> **What you need to do**:
Please repeat, from the entries that follow, the lines from the one containing "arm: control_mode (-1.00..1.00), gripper" through the one containing "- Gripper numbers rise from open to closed" exactly, adding nothing.

++++++++

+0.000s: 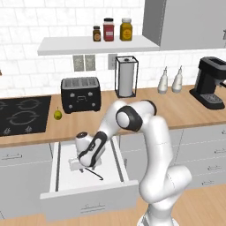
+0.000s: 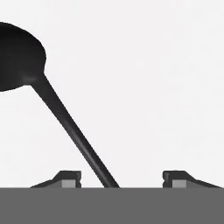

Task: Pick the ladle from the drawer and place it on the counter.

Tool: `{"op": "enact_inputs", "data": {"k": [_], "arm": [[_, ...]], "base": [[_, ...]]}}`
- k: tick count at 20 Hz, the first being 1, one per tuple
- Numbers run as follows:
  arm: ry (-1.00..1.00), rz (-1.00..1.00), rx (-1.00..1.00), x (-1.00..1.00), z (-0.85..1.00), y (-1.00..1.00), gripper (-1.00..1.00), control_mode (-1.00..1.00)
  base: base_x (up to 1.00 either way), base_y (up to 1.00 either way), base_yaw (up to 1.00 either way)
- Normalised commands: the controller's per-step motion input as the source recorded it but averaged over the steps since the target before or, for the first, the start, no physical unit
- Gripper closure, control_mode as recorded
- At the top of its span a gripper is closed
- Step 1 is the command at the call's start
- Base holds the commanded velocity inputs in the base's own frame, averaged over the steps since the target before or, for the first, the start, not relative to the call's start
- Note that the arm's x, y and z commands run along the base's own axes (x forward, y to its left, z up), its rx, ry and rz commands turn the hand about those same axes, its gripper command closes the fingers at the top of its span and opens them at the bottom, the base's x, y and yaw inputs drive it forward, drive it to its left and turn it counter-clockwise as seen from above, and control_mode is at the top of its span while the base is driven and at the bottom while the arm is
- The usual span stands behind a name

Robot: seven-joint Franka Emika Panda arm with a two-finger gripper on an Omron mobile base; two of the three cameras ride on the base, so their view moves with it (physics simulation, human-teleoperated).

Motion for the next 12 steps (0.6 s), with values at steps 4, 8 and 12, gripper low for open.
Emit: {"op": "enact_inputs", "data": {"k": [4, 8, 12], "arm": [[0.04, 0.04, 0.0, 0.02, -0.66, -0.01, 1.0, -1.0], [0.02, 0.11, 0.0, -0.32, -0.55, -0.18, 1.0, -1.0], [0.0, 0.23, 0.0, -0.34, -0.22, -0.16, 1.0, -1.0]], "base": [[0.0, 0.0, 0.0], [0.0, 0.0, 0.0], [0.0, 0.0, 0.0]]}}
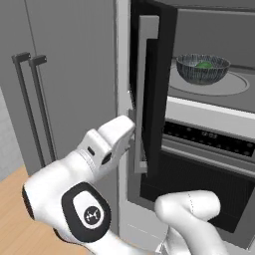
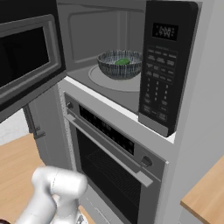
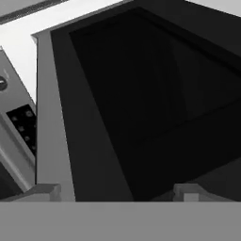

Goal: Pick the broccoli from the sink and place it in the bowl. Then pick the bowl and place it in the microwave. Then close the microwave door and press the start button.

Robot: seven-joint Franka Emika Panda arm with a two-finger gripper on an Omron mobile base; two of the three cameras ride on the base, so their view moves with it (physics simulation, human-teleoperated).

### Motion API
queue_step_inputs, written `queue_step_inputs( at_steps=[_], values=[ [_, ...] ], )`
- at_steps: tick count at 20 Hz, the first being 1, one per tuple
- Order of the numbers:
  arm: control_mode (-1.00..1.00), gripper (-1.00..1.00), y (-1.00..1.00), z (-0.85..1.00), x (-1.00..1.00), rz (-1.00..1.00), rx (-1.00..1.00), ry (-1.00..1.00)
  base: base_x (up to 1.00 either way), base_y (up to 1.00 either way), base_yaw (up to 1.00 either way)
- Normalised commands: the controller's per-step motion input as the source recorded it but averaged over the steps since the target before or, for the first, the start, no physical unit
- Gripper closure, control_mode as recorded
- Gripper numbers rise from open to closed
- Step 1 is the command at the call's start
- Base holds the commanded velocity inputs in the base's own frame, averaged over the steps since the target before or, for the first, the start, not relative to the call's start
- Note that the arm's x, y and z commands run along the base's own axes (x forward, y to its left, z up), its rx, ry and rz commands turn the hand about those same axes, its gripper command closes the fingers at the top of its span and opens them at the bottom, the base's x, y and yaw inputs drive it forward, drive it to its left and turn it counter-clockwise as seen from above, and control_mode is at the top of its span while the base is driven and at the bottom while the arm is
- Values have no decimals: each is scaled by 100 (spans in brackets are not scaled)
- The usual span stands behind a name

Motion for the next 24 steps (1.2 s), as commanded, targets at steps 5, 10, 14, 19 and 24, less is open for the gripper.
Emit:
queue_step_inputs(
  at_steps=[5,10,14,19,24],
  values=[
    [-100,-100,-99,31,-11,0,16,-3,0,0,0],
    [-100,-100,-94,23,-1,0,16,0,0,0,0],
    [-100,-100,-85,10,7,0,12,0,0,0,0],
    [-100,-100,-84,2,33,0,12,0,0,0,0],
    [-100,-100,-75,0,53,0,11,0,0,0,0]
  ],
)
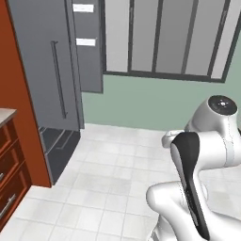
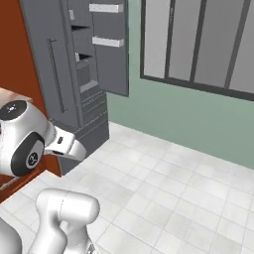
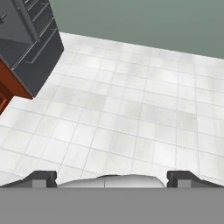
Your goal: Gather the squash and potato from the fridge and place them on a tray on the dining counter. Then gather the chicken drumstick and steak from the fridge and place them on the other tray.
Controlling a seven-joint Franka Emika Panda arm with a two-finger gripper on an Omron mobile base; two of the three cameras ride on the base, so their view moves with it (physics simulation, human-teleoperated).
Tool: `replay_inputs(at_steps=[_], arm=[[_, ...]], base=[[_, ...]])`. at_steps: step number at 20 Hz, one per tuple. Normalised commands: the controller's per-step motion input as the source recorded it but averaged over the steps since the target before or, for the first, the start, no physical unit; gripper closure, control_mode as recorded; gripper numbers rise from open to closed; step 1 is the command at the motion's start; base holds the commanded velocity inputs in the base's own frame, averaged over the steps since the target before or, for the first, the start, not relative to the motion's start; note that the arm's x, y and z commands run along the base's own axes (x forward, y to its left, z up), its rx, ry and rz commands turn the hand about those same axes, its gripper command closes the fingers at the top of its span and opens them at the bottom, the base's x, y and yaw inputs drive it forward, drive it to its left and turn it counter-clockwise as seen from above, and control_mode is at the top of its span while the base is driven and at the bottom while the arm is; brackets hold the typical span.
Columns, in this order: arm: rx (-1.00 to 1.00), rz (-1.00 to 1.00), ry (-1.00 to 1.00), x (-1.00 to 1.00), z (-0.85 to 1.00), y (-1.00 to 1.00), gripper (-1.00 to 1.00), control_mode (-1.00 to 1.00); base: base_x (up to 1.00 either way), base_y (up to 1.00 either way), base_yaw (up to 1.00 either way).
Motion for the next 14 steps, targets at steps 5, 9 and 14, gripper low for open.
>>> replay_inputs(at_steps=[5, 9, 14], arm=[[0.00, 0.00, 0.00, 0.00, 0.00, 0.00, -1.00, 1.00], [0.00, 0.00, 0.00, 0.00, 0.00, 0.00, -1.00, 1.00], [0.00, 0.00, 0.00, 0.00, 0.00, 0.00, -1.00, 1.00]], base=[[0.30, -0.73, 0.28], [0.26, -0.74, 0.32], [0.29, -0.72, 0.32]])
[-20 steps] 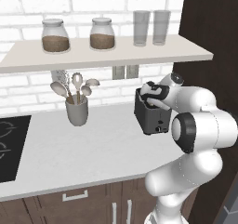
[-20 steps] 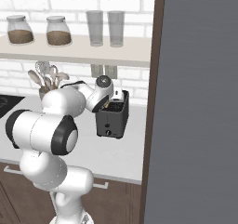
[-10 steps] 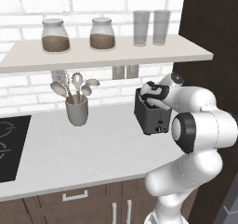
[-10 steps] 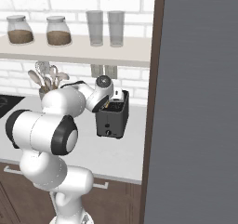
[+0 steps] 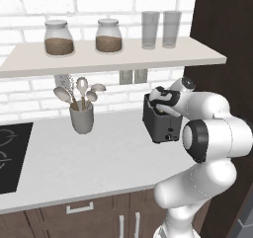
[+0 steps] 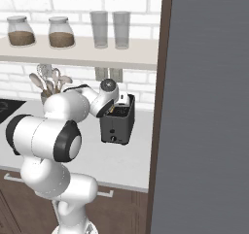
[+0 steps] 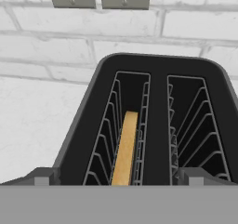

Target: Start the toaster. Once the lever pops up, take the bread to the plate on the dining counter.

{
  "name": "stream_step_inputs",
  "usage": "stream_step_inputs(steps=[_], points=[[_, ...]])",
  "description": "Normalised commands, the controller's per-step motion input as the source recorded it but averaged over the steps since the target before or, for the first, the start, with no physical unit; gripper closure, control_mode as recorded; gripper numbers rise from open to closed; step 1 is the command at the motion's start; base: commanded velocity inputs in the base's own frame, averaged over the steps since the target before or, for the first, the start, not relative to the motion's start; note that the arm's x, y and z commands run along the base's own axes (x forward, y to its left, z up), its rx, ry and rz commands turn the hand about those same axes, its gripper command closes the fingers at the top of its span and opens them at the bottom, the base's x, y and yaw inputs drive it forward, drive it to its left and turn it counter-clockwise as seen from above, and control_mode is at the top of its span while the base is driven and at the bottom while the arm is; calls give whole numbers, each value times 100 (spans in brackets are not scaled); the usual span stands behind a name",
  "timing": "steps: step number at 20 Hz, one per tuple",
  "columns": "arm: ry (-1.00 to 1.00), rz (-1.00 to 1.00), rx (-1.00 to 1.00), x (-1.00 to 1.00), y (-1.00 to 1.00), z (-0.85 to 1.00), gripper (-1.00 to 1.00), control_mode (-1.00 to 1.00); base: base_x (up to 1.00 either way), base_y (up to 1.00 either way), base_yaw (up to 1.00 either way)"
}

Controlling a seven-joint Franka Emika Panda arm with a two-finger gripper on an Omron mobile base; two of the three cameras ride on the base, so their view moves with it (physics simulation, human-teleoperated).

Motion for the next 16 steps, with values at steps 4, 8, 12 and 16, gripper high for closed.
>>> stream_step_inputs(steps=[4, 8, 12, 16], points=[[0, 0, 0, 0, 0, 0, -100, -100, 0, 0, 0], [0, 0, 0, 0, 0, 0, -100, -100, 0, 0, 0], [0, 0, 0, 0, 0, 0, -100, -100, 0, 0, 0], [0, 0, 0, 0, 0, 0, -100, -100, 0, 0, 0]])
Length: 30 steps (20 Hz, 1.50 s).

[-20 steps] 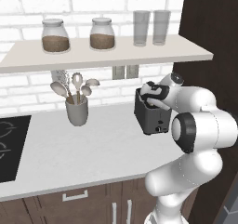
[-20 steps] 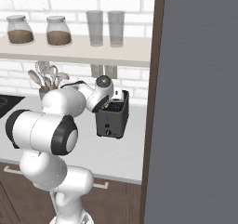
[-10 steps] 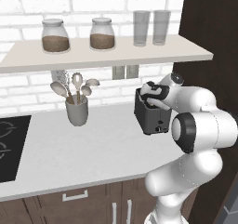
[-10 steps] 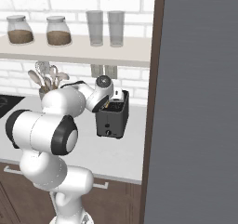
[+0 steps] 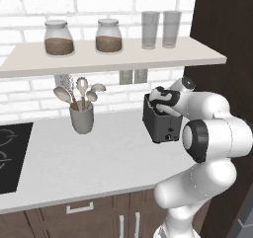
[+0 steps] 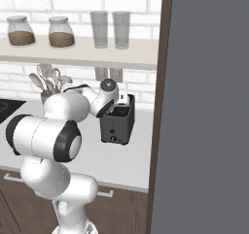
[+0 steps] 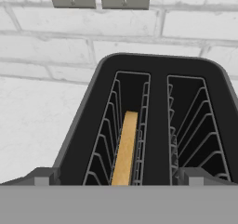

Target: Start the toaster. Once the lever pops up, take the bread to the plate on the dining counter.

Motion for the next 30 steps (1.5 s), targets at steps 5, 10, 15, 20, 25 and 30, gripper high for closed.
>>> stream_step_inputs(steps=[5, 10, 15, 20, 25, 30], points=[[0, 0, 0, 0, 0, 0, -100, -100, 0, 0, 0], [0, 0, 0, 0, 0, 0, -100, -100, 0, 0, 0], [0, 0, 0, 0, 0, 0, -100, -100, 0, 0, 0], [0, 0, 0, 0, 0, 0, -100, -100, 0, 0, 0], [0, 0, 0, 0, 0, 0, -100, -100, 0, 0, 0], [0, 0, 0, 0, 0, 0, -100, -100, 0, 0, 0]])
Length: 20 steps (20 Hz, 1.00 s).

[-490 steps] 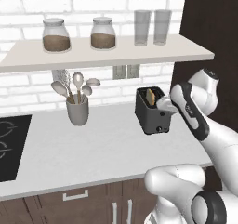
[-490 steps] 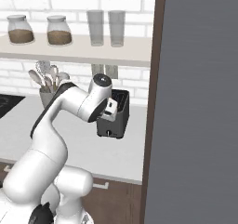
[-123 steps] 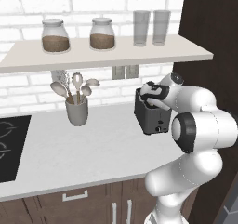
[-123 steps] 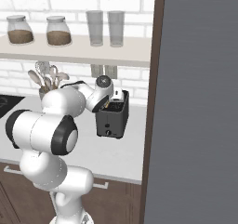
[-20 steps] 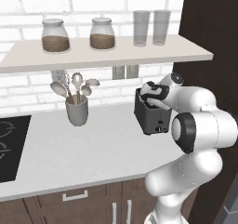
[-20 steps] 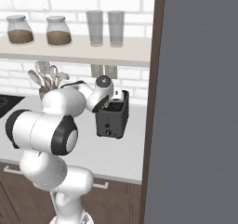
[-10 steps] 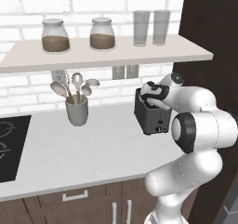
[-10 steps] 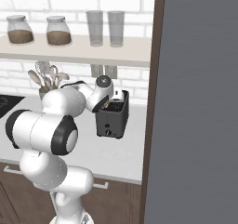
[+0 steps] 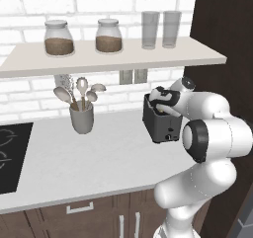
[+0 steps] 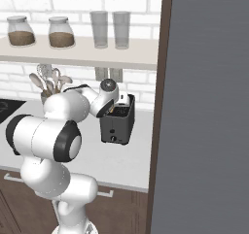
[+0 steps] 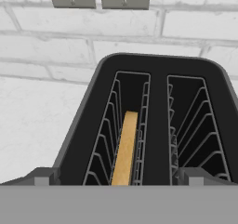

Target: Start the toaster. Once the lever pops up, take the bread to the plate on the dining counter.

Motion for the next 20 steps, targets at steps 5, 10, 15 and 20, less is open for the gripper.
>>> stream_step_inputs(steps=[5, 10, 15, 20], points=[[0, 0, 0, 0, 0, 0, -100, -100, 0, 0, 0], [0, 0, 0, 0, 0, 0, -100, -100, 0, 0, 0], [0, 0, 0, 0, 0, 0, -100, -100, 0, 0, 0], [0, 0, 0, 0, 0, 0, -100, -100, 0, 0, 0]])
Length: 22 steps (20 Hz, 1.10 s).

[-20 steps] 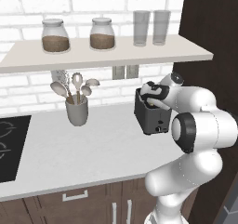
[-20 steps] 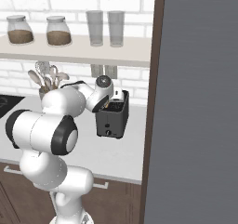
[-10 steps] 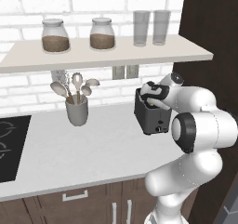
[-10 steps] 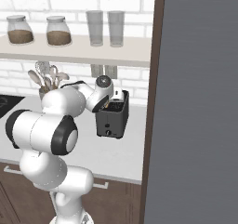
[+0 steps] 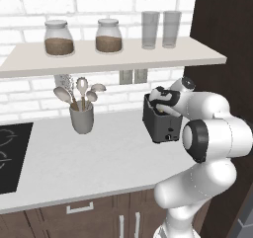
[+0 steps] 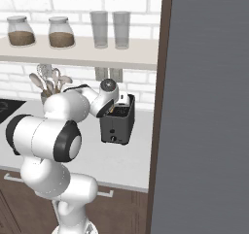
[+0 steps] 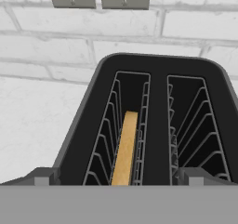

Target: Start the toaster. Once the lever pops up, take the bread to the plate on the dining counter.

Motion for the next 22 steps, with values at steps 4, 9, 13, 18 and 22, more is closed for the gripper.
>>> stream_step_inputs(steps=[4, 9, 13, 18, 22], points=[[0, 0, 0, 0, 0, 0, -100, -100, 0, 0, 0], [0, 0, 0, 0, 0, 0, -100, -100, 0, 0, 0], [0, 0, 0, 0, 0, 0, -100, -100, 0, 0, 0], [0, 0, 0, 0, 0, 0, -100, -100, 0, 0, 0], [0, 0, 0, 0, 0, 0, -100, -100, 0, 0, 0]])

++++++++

> **Solved exercise**:
  arm: control_mode (-1.00..1.00), gripper (-1.00..1.00), y (-1.00..1.00), z (-0.85..1.00), x (-1.00..1.00), rz (-1.00..1.00), rx (-1.00..1.00), ry (-1.00..1.00)
  base: base_x (up to 1.00 either way), base_y (up to 1.00 either way), base_yaw (up to 1.00 either way)
- Normalised commands: the controller's per-step motion input as the source recorded it but averaged over the steps since the target before or, for the first, the start, no physical unit
- Gripper closure, control_mode as recorded
- Gripper numbers rise from open to closed

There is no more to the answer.